= Joyce Cavalccante =

Brazilian journalist and author

Joyce Cavalccante is a Brazilian author of seven novels, plus several short stories and articles that today appear in eight anthologies. She is the president of REBRA, the Brazilian Women Writers' Network.

== Biography ==
Joyce Cavalccante was born in Fortaleza, state of Ceará, Brazil, on March 12, 1963. She is the third child of Ernesto Saboia de Figueirêdo and Albetisa Aguiar de Figueirêdo. She spent her childhood in the city of Sobral, precisely on the Jatobá farm owned by her parents. He moved to Fortaleza in his teens.
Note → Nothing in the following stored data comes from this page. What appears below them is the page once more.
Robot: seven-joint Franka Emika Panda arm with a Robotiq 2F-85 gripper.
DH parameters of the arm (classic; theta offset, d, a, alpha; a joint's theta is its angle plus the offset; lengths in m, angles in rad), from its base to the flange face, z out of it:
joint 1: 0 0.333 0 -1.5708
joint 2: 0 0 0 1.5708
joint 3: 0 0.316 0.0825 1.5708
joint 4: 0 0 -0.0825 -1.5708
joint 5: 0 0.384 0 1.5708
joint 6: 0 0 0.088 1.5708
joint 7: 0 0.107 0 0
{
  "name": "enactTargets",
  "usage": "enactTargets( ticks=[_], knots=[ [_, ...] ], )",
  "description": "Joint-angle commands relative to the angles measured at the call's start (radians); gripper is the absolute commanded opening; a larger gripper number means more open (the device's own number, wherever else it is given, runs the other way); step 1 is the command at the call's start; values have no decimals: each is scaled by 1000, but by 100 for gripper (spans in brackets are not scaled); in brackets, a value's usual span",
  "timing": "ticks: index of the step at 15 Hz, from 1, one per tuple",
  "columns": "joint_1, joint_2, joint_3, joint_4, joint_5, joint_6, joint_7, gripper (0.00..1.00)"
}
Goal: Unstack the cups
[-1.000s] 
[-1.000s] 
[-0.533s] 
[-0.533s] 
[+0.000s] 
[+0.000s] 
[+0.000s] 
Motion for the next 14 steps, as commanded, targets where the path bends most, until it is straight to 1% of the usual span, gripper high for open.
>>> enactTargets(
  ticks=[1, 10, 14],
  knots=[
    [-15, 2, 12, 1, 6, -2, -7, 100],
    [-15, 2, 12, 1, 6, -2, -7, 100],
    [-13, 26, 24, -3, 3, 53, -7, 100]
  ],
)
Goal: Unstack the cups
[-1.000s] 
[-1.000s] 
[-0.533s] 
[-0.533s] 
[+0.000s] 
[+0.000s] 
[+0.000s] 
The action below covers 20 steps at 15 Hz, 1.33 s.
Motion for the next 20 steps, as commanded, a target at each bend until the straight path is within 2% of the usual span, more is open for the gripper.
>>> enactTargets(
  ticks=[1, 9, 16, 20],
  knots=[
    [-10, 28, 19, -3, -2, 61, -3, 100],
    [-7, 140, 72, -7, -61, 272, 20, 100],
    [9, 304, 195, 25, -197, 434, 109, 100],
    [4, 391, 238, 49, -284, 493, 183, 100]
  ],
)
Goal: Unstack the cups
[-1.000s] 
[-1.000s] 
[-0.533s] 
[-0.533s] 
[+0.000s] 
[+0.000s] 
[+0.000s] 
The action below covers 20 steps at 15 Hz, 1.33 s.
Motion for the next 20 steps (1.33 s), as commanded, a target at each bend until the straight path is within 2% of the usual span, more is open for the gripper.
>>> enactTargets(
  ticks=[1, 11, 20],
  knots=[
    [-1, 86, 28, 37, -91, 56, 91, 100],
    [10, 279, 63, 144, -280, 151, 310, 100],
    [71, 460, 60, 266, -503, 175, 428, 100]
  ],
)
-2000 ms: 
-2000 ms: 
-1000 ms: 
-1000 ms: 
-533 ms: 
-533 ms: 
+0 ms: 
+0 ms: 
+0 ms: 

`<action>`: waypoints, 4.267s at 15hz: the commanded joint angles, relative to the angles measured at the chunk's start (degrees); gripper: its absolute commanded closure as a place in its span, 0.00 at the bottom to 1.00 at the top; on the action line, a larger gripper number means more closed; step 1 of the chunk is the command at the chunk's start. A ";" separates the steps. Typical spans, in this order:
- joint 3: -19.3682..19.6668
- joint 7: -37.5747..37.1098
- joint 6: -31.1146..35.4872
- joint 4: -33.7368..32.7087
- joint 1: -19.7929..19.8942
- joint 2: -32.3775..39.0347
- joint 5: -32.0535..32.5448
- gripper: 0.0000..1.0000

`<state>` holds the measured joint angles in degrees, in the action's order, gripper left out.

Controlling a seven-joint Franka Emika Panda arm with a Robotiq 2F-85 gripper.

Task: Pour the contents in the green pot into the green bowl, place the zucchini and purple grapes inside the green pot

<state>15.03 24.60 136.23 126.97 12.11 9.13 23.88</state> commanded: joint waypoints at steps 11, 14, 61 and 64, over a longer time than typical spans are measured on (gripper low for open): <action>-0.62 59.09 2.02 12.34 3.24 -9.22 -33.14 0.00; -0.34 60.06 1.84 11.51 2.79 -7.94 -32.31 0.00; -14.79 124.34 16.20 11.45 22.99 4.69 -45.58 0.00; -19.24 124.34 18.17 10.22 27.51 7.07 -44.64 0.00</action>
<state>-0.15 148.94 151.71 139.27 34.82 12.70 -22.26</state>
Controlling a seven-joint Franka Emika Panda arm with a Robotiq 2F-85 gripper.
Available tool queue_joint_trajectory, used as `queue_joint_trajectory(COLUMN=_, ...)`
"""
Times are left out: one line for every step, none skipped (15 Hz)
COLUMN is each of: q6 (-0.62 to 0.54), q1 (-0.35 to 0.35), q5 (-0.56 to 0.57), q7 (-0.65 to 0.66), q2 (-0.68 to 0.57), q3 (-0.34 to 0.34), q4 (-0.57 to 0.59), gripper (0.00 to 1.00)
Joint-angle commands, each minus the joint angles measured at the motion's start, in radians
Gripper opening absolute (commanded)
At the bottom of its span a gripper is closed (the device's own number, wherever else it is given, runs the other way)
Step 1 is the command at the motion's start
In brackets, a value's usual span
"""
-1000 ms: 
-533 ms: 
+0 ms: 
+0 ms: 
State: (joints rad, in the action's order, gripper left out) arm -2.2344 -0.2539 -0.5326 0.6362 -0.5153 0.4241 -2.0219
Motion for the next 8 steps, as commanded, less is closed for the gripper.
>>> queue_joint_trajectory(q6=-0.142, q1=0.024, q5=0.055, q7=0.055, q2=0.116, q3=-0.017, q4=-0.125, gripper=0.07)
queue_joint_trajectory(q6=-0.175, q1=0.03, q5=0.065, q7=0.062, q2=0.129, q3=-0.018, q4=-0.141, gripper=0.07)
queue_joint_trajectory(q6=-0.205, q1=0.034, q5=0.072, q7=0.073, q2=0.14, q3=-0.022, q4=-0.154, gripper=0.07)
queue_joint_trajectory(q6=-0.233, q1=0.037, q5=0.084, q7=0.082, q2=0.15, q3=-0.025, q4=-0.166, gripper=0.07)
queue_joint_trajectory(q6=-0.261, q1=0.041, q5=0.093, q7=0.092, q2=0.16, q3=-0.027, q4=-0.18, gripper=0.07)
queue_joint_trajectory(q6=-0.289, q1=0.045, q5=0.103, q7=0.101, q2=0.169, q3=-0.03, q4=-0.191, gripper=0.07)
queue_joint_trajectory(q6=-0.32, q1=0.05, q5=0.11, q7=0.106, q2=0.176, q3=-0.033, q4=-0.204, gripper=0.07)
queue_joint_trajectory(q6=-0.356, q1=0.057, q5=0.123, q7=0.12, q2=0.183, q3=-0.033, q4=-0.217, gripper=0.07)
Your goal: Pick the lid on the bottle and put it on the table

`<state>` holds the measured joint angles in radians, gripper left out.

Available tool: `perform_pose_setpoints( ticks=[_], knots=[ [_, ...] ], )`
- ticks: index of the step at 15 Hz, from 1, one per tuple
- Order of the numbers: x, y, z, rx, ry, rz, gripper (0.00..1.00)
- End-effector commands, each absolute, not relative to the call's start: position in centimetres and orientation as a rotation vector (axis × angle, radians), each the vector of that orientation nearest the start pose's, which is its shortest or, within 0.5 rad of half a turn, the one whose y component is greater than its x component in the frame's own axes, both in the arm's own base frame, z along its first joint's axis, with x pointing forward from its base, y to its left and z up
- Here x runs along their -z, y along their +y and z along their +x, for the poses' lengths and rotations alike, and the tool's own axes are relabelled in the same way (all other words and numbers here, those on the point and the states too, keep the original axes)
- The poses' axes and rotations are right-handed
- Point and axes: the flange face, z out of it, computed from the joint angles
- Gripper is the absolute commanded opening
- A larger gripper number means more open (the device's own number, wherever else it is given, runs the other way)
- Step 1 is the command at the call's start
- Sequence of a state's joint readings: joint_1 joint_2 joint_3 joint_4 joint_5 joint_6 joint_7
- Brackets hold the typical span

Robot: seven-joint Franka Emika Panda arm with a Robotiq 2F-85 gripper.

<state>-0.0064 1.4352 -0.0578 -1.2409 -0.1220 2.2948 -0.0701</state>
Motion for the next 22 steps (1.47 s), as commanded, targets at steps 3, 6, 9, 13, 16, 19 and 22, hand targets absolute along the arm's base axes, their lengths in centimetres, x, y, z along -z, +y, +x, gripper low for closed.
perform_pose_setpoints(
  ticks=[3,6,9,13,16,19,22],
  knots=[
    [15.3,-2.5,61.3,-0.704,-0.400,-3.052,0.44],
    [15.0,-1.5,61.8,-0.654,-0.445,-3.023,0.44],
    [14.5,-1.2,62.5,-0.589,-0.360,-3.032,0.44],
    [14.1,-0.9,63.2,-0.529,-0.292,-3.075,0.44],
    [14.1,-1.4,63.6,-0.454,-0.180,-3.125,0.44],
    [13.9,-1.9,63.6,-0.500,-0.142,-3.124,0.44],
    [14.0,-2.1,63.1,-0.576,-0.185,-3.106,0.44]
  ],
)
She adopted São Paulo as the city in which to live and develop her writing career. She is a novelist, short story writer, chronicler, petrologist and lecturer. She has published eight books of prose fiction individually, and participated in fifteen collections of short stories with other authors. She systematically contributes to the press, publishing short stories, reviews, articles and chronicles. For some time he has been giving lectures on literature at Brazilian and foreign universities. She is president of REBRA - Rede de Escritoras Brasileiras (Network of Brazilian Women Writers), a non-profit organization whose mission is to expand opportunities for women in Brazil.

== Published books ==

- The Devil Sucking Mango - Bertrand Brasil Publisher - 2001 - RJ - Novel.
- Intimate Enemies: No Sin South Of The Equator -IUniverse publisher - NYC. - 1st edition 2000. Novel. English translation by Leland Guyer.
- Intimate Enemies (Inimigas Intimas) - Novel - Maltese Publisher - São Paulo - Brazil - 1993 1st edition - 1994 2nd edition. Award Best Fiction 1993. Novel.
- Mystical Details (Retalhos Misticos) - Collection of Serigraphies and text with the artist Elvio Becheroni - John Doo Editor - São Paulo - Brazil - 1988. Short stories.
- The Discourse Of An Absurd Woman (O Discurso Da Mulher Absurda) - Short stories - Global Publisher - São Paulo - Brazil - 1985 1st edition - Maltese Publisher - São Paulo - Brazil - 1994 2nd edition.
- Free & Object (Livre E Objeto) - Poems in Prose - Massao Ohno Editions - São Paulo - Brazil - 1980.
- Eve's Rib (Costela De Eva) - Novel - Global Publisher - São Paulo - Brazil - 1980.
- From Within Outward (De Dentro Para Fora) - Novel - Referencia Publisher - São Paulo - Brazil- 1978.
- Brasiliansk Litteratur - Fran Urskog Till Megadtad - Anthology of Brazilian Literature - Fabians Forlag Publisher - Stockholm - Sweden - 1994.
- Letters On The Sun (Letras Ao Sol) - Anthology - Demócrito Rocha Foundation Editions - Fortaleza - Brazil - 1996.
- The Talent Of Ceara In Short Stories (O Talento Cearense Em Contos) - Anthology - Maltese Publisher/ SECULT - São Paulo - Brazil - 1996.
- Against Murmur (Contra Lamuria) - Anthology - Pindaíba Publisher House - São Paulo - Brazil - 1994.
- The Man Who Has A Fish Between His Legs (L'Uomo Che Aveva Un Pesce Fra Le Gambe) - Short story. Narrasud, scritti e percorsi migratori, revista bimestrale - anno I - n 2, pag. 42. Italy.
- Short Stories From Ceara Anthology (Antologia Do Conto Cearense) - Tukano Edition - Fortaleza, Brasil - 1990 - Anthology .
- The Other Side Of The Gaze (O Outro Lado Do Olhar). Verano Publisher - Brasília, Brazil - 1988 - Anthology.
- Paulistas Short Stories (Contos Paulistas) - Editora Mercado Aberto Publisher - Porto Alegre, Brasil - 1988 - Anthology.
- Pirandelian Short Stories (Contos Pirandelianos). Brasiliense Publisher- S.P. Brasil - 1985 - Anthology.